**PROBLEM DETAILS**
Take each line in the entries below that holds "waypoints" and show it.

**MATERIAL PROVIDED**
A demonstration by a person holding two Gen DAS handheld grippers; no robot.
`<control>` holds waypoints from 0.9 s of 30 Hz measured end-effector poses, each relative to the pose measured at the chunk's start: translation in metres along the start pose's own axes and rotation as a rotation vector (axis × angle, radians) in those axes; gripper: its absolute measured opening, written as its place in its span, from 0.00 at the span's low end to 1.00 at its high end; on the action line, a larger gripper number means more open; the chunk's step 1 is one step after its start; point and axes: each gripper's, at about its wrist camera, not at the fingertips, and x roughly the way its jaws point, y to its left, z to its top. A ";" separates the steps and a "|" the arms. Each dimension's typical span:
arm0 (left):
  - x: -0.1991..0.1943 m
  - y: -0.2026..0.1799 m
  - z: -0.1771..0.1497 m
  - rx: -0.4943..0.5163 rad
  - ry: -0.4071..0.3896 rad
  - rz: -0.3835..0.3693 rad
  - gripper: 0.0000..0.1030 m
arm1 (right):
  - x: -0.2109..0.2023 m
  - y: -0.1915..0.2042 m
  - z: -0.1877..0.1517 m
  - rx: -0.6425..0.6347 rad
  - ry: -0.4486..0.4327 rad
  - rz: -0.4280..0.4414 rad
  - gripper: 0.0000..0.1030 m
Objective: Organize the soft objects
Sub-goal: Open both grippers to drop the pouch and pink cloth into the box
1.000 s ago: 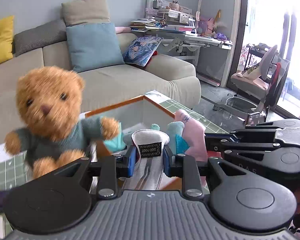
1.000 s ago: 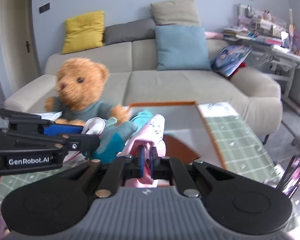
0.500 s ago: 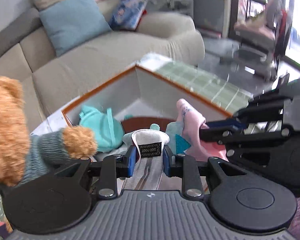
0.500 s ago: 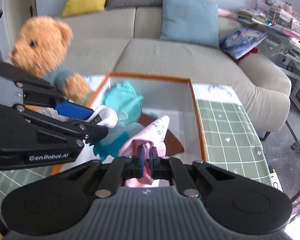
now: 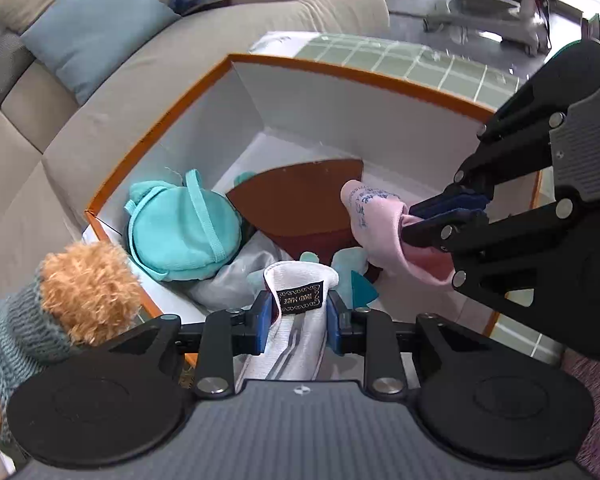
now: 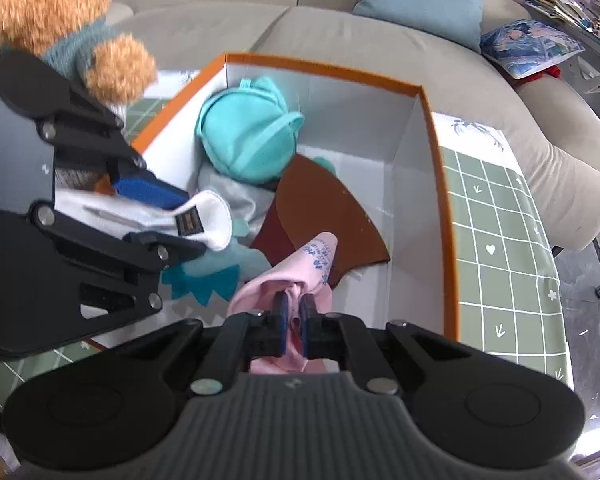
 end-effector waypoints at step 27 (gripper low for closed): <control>-0.023 0.009 -0.008 -0.037 -0.110 0.095 0.54 | -0.016 0.005 0.005 -0.008 -0.020 -0.050 0.37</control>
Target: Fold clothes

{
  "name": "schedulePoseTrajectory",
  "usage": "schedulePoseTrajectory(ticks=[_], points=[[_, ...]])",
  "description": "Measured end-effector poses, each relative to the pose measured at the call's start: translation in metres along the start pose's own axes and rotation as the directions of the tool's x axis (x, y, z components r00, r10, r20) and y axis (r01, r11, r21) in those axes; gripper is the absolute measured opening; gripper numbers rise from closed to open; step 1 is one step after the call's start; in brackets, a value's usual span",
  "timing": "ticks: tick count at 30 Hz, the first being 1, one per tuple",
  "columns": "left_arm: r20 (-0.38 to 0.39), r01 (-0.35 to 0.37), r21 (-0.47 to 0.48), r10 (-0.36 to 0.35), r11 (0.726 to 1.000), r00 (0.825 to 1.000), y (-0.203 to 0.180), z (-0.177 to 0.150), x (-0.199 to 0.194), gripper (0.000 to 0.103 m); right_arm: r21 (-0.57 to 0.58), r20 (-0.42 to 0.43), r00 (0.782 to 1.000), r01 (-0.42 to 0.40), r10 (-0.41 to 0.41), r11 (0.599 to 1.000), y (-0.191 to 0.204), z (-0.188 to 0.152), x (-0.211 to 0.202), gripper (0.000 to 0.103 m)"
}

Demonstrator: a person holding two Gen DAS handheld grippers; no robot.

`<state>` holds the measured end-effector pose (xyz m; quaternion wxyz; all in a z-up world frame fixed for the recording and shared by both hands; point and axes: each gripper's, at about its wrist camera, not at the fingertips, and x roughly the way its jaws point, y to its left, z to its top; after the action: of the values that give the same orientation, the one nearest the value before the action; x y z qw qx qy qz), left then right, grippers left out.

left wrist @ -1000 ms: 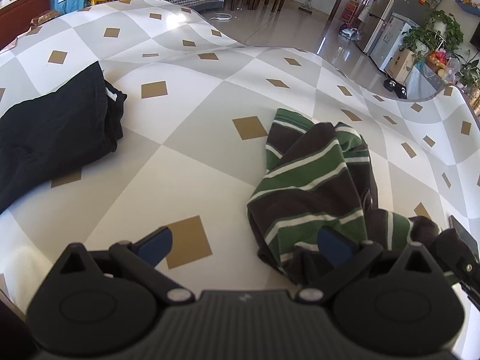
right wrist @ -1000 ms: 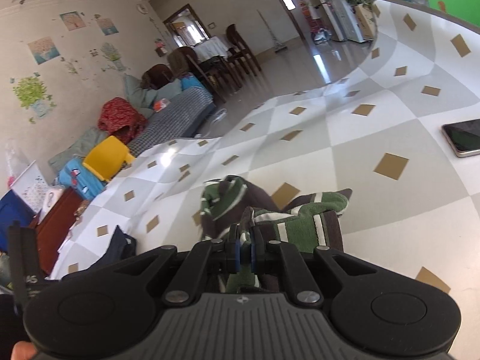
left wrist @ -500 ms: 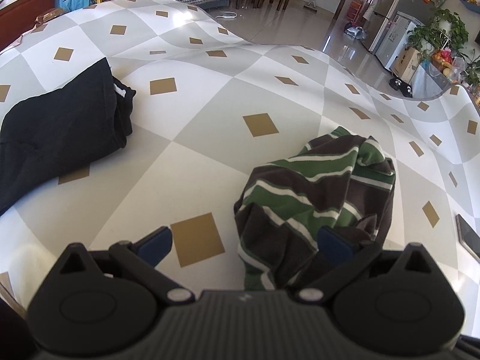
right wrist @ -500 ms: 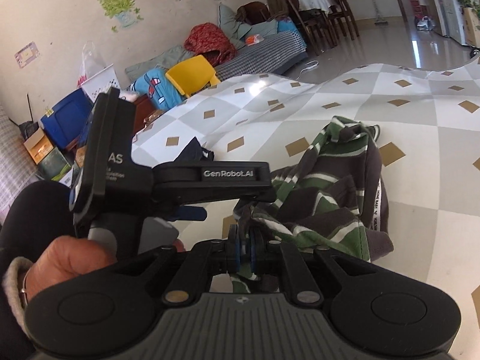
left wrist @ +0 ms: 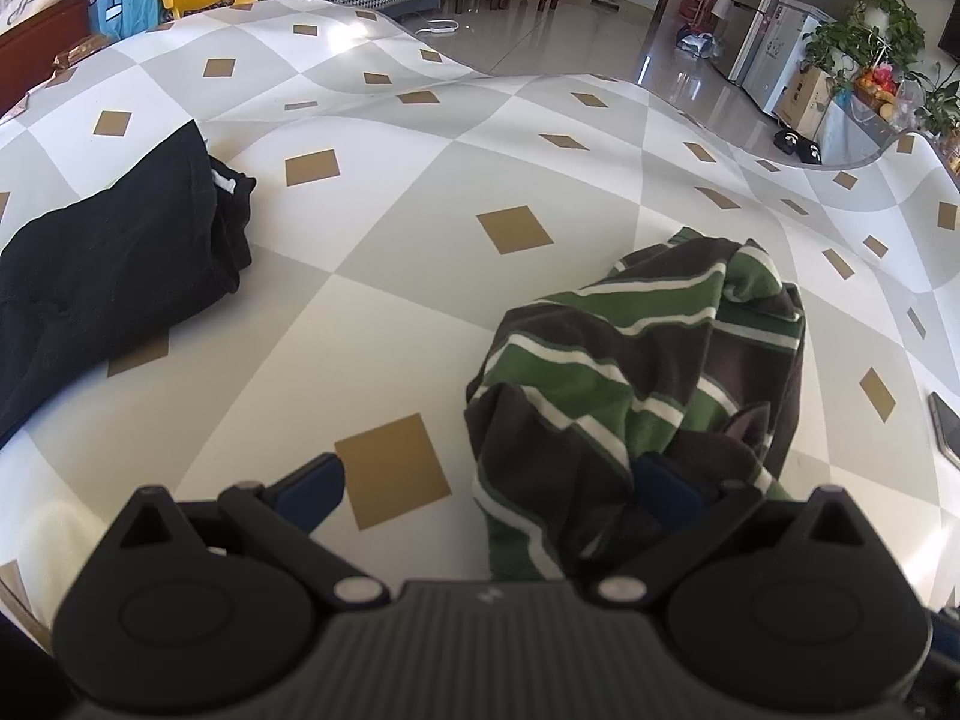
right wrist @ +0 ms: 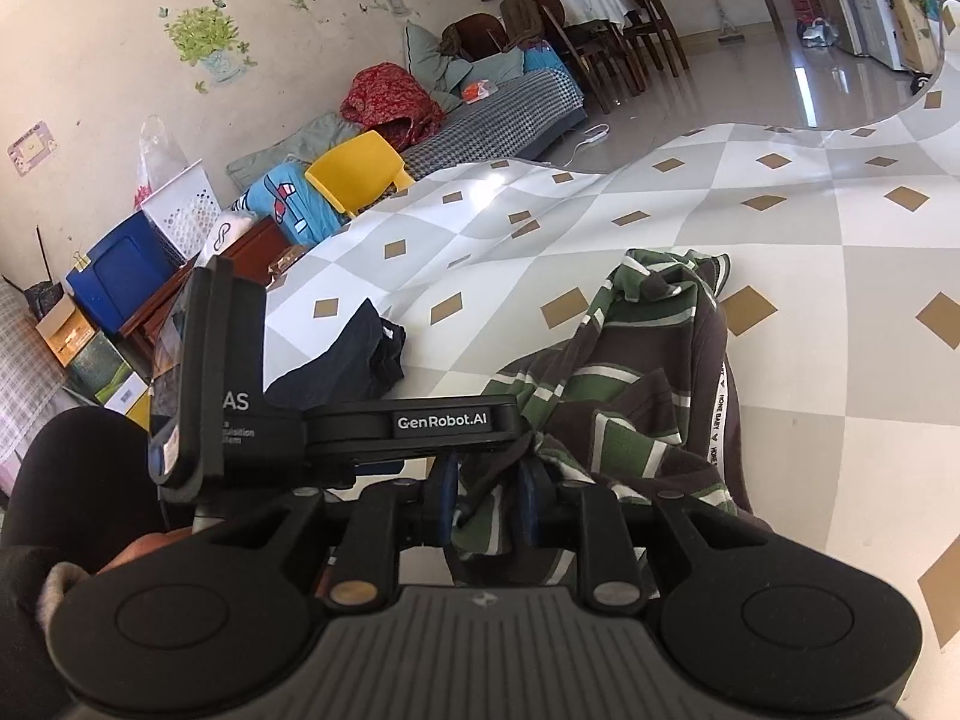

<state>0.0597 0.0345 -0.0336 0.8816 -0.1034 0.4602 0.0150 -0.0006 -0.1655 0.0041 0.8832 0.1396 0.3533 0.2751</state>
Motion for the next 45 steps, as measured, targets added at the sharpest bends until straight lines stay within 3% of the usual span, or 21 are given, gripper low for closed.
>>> schedulePoseTrajectory(ticks=[5,9,14,18,23,30,35,41,45], points=[[-0.016,-0.031,-0.001,0.031,1.000,0.999,0.005,0.000,0.004,0.103,-0.006,0.046,0.999,-0.006,0.006,1.000,0.002,0.006,-0.012,0.027],[-0.022,-0.052,-0.005,0.052,0.999,0.998,0.010,0.001,0.005,0.103,0.017,0.080,0.994,0.078,-0.079,0.997,-0.004,0.008,-0.014,0.032],[-0.004,-0.006,0.001,0.006,1.000,1.000,0.010,0.001,-0.003,0.103,0.050,0.081,0.972,0.218,-0.222,0.975,-0.014,0.008,-0.006,0.033],[0.005,0.045,0.048,-0.045,0.998,0.999,0.004,-0.003,-0.009,0.103,0.108,0.079,0.960,0.260,-0.269,0.960,-0.027,0.010,-0.006,0.035],[-0.055,0.043,0.098,-0.037,0.994,0.998,-0.002,-0.014,0.003,0.103,0.163,0.071,0.947,0.300,-0.315,0.940,-0.039,0.012,0.001,0.036],[-0.053,0.042,0.131,-0.035,0.990,0.998,-0.007,-0.020,0.008,0.103,0.198,0.061,0.932,0.339,-0.357,0.919,-0.052,0.013,0.020,0.039],[-0.063,0.041,0.098,-0.035,0.994,0.997,-0.002,-0.020,0.011,0.103,0.236,0.041,0.929,0.348,-0.368,0.907,-0.065,0.016,0.040,0.039],[-0.085,0.039,0.079,-0.032,0.996,0.996,0.002,-0.019,0.018,0.103,0.269,0.016,0.934,0.340,-0.358,0.901,-0.075,0.019,0.064,0.040],[-0.073,0.016,0.117,-0.007,0.993,0.997,0.000,-0.021,0.020,0.103,0.290,0.019,0.934,0.336,-0.356,0.896,-0.077,0.019,0.075,0.040]])
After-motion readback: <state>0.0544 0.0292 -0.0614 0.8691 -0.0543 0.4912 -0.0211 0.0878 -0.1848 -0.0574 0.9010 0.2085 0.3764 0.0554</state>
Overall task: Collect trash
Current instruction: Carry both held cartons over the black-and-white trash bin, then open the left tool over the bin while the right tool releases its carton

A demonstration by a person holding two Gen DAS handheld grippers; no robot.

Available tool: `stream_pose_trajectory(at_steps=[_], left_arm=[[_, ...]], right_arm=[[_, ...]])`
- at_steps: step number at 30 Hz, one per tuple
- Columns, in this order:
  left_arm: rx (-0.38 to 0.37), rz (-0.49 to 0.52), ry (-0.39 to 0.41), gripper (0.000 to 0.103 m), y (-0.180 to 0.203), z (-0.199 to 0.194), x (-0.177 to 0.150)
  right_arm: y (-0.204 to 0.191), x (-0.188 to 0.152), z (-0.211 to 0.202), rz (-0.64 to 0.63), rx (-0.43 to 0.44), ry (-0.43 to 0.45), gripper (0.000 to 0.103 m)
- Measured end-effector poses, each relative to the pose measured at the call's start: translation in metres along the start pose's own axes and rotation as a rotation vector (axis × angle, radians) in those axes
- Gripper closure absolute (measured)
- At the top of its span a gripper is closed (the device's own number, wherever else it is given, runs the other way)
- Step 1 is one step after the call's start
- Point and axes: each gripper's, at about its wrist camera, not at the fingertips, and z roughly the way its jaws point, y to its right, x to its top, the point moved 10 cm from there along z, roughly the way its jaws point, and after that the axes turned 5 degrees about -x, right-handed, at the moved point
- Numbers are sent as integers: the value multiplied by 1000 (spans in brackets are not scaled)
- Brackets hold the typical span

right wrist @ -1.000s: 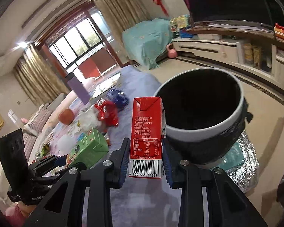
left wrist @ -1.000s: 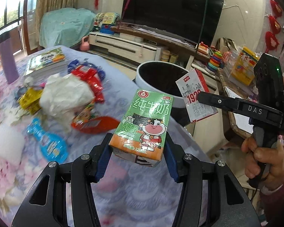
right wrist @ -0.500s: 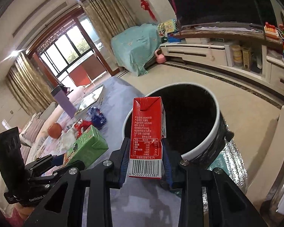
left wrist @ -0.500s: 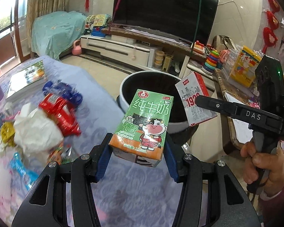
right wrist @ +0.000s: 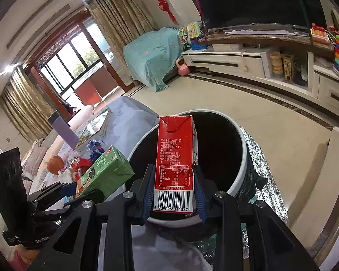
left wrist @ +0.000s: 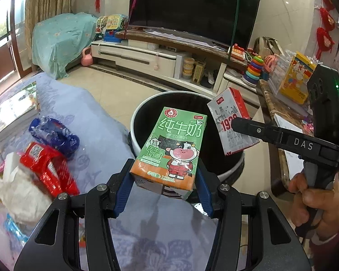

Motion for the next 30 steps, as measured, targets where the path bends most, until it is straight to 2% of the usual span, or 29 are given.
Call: stream_pose_trajectory(at_steps=[24, 27, 30], left_arm=[[16, 25, -44, 52, 1, 38, 23], [18, 21, -59, 51, 1, 41, 21], [11, 22, -50, 47, 3, 37, 21]], right_arm=[[16, 16, 18, 7, -21, -37, 70], [19, 17, 18, 12, -25, -38, 66], [21, 19, 15, 22, -28, -29, 56]])
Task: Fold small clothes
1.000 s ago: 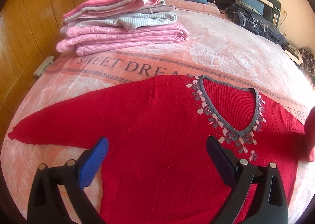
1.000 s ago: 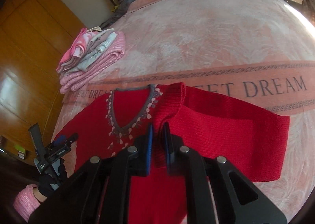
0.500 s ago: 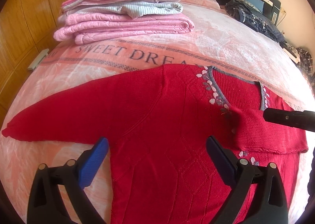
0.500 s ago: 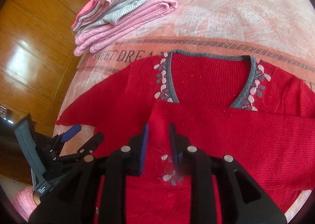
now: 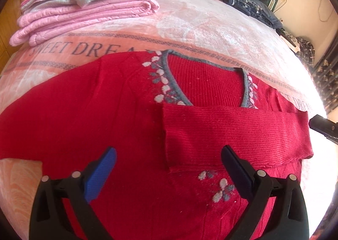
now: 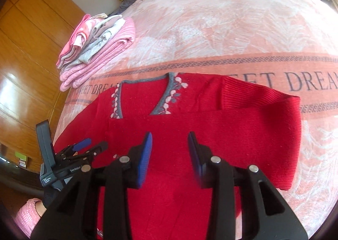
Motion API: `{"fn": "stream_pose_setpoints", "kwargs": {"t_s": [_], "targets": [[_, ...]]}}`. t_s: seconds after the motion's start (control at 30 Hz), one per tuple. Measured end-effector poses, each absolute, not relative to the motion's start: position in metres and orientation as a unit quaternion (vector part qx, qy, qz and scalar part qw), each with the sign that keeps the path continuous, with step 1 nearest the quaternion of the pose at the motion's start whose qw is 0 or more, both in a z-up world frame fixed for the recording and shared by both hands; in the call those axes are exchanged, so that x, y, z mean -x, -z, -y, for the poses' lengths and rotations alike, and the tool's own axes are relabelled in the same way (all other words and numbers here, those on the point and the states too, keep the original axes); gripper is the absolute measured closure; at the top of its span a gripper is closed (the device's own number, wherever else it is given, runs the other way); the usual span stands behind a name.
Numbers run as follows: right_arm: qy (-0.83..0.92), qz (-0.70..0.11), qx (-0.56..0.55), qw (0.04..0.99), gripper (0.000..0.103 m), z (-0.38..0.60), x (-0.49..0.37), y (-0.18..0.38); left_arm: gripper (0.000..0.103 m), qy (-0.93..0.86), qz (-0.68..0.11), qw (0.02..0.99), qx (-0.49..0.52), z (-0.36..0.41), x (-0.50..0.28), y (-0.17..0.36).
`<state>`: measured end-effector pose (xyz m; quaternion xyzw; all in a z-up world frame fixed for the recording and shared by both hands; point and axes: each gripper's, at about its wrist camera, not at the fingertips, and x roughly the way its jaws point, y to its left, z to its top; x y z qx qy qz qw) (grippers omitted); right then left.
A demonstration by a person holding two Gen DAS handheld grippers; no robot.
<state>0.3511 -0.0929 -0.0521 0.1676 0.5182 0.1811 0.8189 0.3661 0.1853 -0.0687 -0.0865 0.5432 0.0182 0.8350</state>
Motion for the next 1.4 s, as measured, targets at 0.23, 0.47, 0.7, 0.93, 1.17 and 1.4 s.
{"fn": "stream_pose_setpoints", "kwargs": {"t_s": [0.23,0.47,0.7,0.93,1.17,1.4], "targets": [[-0.151,-0.519,-0.19,0.82,0.067,0.142,-0.338,0.063,0.058,-0.015,-0.562,0.82,0.107,-0.173,-0.377,0.084],[-0.124,-0.512,-0.218,0.822,0.067,0.171,-0.334,0.067,0.093,-0.008,-0.522,0.845,0.114,-0.18,-0.373,0.067],[-0.103,-0.516,-0.216,0.822,0.066,0.18,-0.339,0.072,0.093,-0.012,-0.458,0.884,0.093,-0.208,-0.365,0.018],[-0.147,-0.538,-0.227,0.798,0.066,0.158,-0.347,0.087,0.092,-0.039,-0.478,0.872,0.102,-0.248,-0.368,0.039],[-0.105,-0.586,-0.169,0.786,0.066,0.145,-0.344,0.122,0.083,-0.068,-0.528,0.84,0.102,-0.264,-0.365,0.081],[-0.138,-0.544,-0.201,0.803,0.06,0.143,-0.35,0.087,0.071,-0.098,-0.466,0.866,0.15,-0.303,-0.367,0.031]]}}
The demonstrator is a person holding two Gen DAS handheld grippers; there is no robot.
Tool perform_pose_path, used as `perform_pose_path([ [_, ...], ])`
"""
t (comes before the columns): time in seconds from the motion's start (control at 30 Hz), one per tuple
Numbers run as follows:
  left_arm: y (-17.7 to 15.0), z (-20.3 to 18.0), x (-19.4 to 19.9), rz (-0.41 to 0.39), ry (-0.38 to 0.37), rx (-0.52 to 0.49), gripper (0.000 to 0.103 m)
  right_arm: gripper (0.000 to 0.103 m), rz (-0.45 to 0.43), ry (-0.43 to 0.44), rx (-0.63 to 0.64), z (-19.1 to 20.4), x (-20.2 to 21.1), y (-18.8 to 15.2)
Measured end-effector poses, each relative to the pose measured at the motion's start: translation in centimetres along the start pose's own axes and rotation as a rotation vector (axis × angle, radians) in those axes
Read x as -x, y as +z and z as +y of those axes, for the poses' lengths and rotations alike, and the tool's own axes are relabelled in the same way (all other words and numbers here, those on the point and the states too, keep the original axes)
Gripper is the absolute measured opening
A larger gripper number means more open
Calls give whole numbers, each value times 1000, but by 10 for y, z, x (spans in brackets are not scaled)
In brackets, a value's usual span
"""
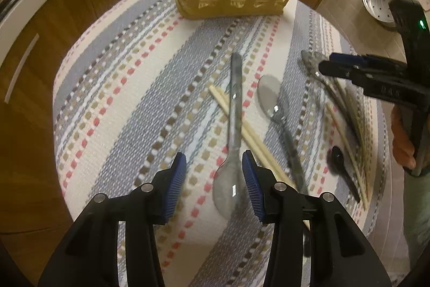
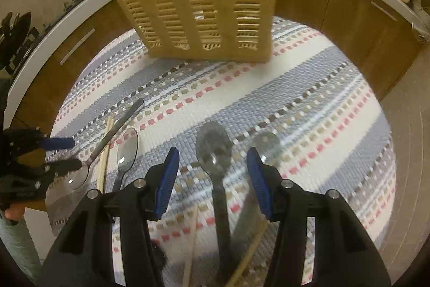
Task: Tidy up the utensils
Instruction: 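Grasp a spoon handle with the left gripper while the right gripper grasps a dark spoon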
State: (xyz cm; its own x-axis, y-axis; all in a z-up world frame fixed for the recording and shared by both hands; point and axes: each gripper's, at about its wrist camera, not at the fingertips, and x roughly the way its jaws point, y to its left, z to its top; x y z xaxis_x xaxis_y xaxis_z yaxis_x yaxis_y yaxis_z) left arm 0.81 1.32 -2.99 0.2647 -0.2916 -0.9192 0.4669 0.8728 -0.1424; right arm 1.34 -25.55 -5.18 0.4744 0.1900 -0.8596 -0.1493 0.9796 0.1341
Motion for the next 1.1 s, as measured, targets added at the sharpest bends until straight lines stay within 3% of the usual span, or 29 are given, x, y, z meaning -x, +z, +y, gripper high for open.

**ANSWER BELOW**
`<control>` holds waypoints from 0.9 s of 30 Hz measured end-effector poses, each relative to the pose measured at the chunk's start: translation in metres along the start pose's own axes and rotation as a rotation vector (axis × angle, radians) in those axes; gripper: its absolute measured opening, written as its place in its span, from 0.00 at the span's low end to 1.00 at its high end; on the action line, a larger gripper number means more open; the chunk's step 1 is one step after its start; point and axes: each gripper's, at about its wrist camera, not at the fingertips, and x roughly the way its jaws point, y to its left, z to its top. A ";" separates the steps and a "|" the arms. Each dimension's typical span:
 end-effector waypoints at step 27 (gripper low for closed): <control>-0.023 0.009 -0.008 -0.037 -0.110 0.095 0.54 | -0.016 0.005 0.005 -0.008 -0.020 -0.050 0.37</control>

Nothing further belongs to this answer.